GOAL OF THE EXERCISE >> Look through the material below and copy every line containing the word "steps".

SOURCE DATA >>

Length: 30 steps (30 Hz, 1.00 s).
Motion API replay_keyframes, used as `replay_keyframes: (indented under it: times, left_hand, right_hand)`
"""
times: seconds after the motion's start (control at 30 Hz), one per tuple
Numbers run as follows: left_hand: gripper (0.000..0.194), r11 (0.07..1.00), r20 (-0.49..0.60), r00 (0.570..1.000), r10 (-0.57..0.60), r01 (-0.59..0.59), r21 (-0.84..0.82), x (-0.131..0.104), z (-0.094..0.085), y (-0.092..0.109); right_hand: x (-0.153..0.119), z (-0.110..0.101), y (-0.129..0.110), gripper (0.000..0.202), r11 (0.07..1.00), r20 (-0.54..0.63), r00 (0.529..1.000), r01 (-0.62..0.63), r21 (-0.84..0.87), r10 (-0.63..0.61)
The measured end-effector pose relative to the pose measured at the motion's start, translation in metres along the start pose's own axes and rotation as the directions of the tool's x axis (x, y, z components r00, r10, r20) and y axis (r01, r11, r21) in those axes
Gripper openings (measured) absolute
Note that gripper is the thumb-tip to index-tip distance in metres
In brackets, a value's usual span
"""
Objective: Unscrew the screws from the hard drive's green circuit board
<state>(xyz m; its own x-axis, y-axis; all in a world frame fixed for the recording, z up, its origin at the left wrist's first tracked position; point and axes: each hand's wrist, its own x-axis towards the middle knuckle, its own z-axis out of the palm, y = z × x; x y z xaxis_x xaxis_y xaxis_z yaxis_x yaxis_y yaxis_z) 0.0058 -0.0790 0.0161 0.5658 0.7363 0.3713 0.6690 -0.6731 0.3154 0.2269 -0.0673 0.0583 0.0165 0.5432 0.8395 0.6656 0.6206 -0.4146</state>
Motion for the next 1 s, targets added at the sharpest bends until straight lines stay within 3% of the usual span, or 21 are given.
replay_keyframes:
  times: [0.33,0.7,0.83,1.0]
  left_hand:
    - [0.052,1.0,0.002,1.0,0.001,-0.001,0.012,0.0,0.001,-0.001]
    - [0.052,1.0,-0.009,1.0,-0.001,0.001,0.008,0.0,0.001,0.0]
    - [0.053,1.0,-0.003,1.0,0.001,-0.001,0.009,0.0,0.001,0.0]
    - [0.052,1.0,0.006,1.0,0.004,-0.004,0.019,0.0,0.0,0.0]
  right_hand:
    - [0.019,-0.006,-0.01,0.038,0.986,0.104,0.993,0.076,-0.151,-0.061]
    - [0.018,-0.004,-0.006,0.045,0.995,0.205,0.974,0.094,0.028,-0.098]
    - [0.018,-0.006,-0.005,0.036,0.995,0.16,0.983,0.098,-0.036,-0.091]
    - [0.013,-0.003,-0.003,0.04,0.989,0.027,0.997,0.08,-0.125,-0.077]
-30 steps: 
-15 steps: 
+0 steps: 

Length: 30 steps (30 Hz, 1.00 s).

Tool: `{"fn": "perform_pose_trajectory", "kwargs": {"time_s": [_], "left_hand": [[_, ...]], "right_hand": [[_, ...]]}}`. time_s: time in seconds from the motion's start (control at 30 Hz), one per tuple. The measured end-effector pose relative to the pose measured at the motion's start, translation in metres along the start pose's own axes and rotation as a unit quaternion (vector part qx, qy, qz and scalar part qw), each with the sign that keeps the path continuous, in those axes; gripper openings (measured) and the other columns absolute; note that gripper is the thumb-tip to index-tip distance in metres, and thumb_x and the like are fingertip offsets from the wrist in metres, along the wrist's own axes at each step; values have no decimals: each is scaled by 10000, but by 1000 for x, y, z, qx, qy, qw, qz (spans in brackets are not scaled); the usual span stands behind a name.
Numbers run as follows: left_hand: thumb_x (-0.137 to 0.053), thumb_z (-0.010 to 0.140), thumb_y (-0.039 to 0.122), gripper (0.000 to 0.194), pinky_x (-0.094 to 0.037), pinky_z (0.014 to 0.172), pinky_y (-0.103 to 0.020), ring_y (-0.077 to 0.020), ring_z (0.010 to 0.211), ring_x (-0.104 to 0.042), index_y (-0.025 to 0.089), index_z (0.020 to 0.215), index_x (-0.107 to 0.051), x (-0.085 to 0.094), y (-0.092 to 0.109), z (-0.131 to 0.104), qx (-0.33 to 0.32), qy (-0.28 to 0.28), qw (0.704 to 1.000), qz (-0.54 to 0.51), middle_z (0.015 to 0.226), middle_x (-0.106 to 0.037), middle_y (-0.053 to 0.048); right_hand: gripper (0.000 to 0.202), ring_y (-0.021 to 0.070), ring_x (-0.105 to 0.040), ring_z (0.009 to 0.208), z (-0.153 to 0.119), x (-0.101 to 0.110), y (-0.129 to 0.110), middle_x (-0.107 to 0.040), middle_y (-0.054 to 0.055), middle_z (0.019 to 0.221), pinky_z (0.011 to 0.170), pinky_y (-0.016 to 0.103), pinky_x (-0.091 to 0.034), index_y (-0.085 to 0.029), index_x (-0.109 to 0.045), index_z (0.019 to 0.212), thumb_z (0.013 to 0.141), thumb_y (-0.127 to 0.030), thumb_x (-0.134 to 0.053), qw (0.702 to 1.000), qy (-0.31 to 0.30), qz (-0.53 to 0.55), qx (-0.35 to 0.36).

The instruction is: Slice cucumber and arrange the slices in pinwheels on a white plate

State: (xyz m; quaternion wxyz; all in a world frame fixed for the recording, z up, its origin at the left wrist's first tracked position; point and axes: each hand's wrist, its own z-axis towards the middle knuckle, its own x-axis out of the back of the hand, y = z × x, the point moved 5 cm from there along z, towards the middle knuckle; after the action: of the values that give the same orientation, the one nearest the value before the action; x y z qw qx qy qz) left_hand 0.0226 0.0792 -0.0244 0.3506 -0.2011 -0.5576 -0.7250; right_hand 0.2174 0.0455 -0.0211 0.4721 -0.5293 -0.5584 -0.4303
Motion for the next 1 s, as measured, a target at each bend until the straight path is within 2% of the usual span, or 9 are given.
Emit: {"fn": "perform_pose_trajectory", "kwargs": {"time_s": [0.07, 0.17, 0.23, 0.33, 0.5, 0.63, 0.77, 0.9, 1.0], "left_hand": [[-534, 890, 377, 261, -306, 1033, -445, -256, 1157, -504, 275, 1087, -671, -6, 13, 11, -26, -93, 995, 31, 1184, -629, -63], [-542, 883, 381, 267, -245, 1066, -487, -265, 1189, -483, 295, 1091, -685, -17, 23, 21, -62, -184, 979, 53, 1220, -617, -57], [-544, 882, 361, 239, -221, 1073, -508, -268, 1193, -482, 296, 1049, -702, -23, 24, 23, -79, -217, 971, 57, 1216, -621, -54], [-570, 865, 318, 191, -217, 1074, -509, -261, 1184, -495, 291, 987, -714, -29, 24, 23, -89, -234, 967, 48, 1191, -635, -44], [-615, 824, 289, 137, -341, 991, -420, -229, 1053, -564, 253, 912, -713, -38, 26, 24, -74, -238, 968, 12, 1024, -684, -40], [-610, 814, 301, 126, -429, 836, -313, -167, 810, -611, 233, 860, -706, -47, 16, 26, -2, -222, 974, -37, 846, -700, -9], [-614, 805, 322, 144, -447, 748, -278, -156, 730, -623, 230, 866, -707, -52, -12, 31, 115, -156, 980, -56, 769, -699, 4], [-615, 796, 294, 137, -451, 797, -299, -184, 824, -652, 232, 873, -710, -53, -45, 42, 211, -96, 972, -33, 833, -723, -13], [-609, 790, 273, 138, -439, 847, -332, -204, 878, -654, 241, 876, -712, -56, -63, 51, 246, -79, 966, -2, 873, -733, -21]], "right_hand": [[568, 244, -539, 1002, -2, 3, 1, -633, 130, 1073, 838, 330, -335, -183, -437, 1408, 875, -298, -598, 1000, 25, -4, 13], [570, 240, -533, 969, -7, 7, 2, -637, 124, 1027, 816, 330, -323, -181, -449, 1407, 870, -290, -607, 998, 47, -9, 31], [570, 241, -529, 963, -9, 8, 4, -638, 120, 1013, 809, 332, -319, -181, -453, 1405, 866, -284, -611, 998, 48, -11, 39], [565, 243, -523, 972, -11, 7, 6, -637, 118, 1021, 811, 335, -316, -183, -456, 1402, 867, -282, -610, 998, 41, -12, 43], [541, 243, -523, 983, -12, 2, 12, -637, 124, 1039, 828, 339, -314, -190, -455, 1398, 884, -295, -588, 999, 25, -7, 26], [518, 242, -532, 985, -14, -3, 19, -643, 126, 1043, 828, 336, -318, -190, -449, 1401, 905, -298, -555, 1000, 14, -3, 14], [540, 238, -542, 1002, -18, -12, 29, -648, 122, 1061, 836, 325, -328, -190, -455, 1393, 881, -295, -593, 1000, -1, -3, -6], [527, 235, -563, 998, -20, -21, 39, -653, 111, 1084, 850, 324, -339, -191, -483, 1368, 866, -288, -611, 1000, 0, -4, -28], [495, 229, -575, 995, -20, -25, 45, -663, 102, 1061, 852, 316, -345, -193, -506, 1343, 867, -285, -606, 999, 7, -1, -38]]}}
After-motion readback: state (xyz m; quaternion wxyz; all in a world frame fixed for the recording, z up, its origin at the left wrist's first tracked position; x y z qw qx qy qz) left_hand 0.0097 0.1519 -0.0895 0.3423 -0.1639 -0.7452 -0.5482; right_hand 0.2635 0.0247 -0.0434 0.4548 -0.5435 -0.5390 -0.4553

WRITTEN ANSWER >>
Length: 30 steps (30 Hz, 1.00 s).
-30 steps: 
-15 steps: 
+0 steps: 
Length: 30 steps (30 Hz, 1.00 s).

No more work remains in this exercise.